Starry nights and mystical landscapes

The Art Gallery of Ontario (AGO for short) has an amazing exhibition called Mystical Landscapes.

I'm not exaggerating when I say that it was an astounding, inspirational experience. 

The exhibit features work by Gauguin, Edvard Munch, Georgia O'Keeffe, Emily Carr, Chagall and so many more. There are TWO Monet Waterlilies and, if you ask me, they weren't even close to the highlight of the exhibit.

As you near the very end of the exhibit you are greeted by the piece "Crystal Castle at Sea" by Wenzel Hablik. 

No pictures I could find of this piece do it justice. It catches your eye and pulls you to it.
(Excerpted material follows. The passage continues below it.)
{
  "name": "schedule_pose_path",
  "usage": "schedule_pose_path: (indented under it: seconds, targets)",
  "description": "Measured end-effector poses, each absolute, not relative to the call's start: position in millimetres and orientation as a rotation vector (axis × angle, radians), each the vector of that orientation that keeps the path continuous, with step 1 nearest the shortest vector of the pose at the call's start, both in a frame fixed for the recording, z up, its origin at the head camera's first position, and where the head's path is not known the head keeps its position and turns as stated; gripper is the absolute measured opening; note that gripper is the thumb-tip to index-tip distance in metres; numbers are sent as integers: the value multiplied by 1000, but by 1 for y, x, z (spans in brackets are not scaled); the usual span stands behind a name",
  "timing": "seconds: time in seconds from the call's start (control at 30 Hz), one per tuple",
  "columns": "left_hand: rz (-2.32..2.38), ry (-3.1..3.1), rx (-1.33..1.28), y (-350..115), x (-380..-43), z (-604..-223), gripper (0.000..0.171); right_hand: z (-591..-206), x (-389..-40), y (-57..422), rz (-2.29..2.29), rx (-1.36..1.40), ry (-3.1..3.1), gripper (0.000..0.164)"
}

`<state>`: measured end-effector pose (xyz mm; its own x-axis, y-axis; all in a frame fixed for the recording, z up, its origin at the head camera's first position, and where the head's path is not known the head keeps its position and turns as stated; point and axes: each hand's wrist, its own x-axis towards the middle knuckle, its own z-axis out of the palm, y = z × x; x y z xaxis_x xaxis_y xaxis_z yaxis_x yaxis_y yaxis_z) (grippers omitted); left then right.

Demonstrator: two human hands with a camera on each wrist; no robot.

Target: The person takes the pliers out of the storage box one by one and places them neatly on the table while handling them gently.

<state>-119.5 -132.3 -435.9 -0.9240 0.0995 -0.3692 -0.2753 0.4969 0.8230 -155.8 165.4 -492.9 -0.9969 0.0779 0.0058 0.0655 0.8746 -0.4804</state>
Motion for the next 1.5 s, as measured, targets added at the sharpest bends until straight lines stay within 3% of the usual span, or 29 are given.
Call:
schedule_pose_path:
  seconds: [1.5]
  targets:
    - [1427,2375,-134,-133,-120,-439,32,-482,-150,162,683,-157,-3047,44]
And as we drew near, we saw that the final room of the exhibit was dimmed, the work illuminated in the dark.

Immediately catching my attention, another Hablik (whom I'd never heard of before, but clearly it was love at first sight) "Sternenhimmel Versuch". A large piece, 2 square meters, looking at it illuminated in the dark was like looking up at the universe.

Then you turn around, and on the opposite wall, dancing in the dark, is Vincent van Gogh's, "Starry Night over the Rhône".

Life changing.

One review said "It looks as though it could have been painted last week." Truth! It's so vibrant and alive that the paint still looks wet. 

I left the gallery with a renewed energy and desire to make. This weekend I set to painting my own big space canvas in the spirit of Hablik. 

A large canvas that had been sitting in my studio, unfinished for two years, had received a celestial makeover. While it won't be to everyone's taste, it's one of my favourite pieces I've created and I like that it will be keeping me company in my studio.

But I don't think it's totally complete. I like the idea of maybe adding new stars and planets to mark good moments and positive happenings in my life. Hopefully that canvas will be covered in starlight in no time at all.